Iron metabolism is yet another example that everything in the body is meticulously controlled, and it must respect a certain balance. When in excess, iron has a negative impact on the physiology of various organ systems. This is a relatively common and easily diagnosed problem, so it should be part of the routine clinical evaluation.
References:
1. Bacon, B & Kwiatkowski, J. (2020). Approach to the patient with suspected iron overload. In J. S. Tirnauer (Ed.), UpToDate. Retrieved November 21, 2021 from https://www.uptodate.com/contents/approach-to-the-patient-with-suspected-iron-overload
2. Kadoglou NPE, Biddulph JP, Rafnsson SB, Trivella M, Nihoyannopoulos P, Demakakos P. The association of ferritin with cardiovascular and all-cause mortality in community-dwellers: The English longitudinal study of ageing. PLoS One. 2017;12(6):e0178994. Published 2017 Jun 7
3. Suárez-Ortegón MF, Ensaldo-Carrasco E, Shi T, McLachlan S, Fernández-Real JM, Wild SH. Ferritin, metabolic syndrome and its components: A systematic review and meta-analysis. Atherosclerosis. 2018 Aug;275:97-106.

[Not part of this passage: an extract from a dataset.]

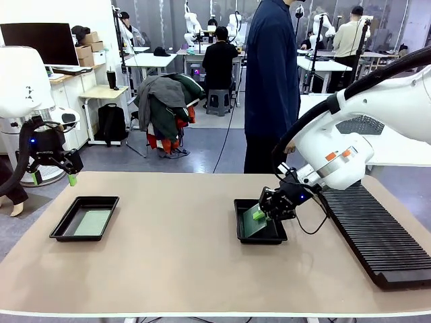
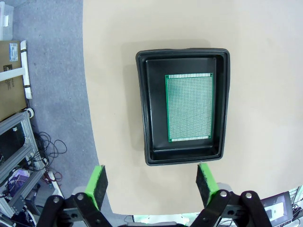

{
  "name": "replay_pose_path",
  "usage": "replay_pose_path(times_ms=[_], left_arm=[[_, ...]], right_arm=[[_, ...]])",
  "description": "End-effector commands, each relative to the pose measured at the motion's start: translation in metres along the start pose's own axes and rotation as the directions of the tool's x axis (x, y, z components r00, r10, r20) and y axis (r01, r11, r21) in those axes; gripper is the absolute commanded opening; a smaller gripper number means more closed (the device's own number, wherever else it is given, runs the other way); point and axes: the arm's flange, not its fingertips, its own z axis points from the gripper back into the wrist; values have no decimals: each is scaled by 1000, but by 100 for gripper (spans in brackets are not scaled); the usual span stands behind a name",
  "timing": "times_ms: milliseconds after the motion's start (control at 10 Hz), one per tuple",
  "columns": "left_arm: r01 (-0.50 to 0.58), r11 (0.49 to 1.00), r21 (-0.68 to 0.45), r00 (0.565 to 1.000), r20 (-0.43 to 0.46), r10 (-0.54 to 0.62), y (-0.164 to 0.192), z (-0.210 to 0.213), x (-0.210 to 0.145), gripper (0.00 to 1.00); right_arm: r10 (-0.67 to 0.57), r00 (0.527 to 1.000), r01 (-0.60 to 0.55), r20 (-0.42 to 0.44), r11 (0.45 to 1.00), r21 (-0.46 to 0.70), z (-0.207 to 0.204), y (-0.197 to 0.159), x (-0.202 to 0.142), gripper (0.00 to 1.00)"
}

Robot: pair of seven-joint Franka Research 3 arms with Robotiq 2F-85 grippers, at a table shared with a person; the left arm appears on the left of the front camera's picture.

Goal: Inspect and transfer BCBs to ESD trays.
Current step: Pick up the Blank PCB from the PCB Rack and place it in the right ESD tray.

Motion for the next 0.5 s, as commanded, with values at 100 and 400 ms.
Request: replay_pose_path(times_ms=[100,400], left_arm=[[0,1000,1,1000,4,0,0,-1,1,100],[0,1000,1,1000,4,0,0,-1,1,100]], right_arm=[[-3,1000,4,5,989,-148,2,23,-4,33],[-2,1000,4,9,959,-282,8,44,-4,51]])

4. Fatima T, McKinney C, Major TJ, Stamp LK, Dalbeth N, Iverson C, Merriman TR, Miner JN. The relationship between ferritin and urate levels and risk of gout. Arthritis Res Ther. 2018 Aug 15;20(1):179.
5. Houschyar KS, Lüdtke R, Dobos GJ, Kalus U, Broecker-Preuss M, Rampp T, Brinkhaus B, Michalsen A. Effects of phlebotomy-induced reduction of body iron stores on metabolic syndrome: results from a randomized clinical trial. BMC Med. 2012 May 30;10:54.